- [Work task]: All lines from the entries below that contain the string "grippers" should be copied out.

(Items from a data source)
····················

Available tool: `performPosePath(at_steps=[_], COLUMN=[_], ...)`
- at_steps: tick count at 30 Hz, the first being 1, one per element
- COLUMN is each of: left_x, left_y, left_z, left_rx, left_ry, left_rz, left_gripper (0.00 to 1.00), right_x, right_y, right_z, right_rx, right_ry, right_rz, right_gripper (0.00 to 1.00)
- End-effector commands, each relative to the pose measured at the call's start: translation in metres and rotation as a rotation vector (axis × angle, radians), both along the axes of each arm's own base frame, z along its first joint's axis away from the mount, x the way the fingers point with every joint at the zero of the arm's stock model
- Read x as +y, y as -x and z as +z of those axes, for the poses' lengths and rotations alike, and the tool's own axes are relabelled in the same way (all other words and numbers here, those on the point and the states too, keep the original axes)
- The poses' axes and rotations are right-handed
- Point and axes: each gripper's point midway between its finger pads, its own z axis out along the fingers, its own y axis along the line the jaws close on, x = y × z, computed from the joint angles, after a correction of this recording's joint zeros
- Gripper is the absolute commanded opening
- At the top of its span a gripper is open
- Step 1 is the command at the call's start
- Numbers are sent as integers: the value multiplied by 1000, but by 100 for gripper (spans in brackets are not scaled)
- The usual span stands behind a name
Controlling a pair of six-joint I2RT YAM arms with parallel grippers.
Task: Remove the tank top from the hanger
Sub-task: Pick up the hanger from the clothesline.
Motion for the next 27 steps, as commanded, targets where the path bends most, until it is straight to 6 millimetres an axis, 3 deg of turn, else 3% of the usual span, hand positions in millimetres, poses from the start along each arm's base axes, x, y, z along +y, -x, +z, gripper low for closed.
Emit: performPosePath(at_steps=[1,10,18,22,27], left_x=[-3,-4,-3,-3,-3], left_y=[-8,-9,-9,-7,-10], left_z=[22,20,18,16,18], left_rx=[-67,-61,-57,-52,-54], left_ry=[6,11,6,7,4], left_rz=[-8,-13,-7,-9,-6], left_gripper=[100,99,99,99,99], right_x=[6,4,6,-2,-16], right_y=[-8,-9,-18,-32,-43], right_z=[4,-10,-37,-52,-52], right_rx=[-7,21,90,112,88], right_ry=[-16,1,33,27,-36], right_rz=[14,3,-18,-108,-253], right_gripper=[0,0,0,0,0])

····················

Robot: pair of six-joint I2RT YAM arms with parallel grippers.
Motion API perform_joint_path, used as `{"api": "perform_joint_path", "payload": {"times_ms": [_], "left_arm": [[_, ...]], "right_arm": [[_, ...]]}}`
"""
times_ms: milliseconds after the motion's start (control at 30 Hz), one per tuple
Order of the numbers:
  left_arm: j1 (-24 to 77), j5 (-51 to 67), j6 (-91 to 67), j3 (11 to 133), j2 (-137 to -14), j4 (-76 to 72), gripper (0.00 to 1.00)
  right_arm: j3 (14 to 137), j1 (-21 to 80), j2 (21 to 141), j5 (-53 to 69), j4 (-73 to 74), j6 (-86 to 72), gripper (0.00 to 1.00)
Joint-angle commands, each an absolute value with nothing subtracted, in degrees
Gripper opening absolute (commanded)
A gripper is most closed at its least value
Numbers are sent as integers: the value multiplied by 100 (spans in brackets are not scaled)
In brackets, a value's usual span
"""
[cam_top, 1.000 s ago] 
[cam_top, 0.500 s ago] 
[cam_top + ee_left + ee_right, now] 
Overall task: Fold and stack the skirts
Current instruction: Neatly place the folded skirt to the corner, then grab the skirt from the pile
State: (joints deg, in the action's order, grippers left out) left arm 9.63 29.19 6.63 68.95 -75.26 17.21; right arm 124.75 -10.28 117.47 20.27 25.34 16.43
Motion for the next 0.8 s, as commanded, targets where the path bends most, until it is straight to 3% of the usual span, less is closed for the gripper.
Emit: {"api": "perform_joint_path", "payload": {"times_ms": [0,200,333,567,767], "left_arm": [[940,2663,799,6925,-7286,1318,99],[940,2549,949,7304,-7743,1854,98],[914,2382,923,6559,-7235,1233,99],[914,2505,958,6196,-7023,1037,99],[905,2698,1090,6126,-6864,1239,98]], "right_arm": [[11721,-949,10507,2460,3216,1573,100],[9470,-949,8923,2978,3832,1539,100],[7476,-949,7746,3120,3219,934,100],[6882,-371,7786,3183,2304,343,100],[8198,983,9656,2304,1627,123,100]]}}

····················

- [Written reply]:
Controlling a pair of six-joint I2RT YAM arms with parallel grippers.
Robot: pair of six-joint I2RT YAM arms with parallel grippers.
State: (joints deg, in the action's order, grippers left out) left arm 9.63 29.19 6.63 68.95 -75.26 17.21; right arm 124.75 -10.28 117.47 20.27 25.34 16.43

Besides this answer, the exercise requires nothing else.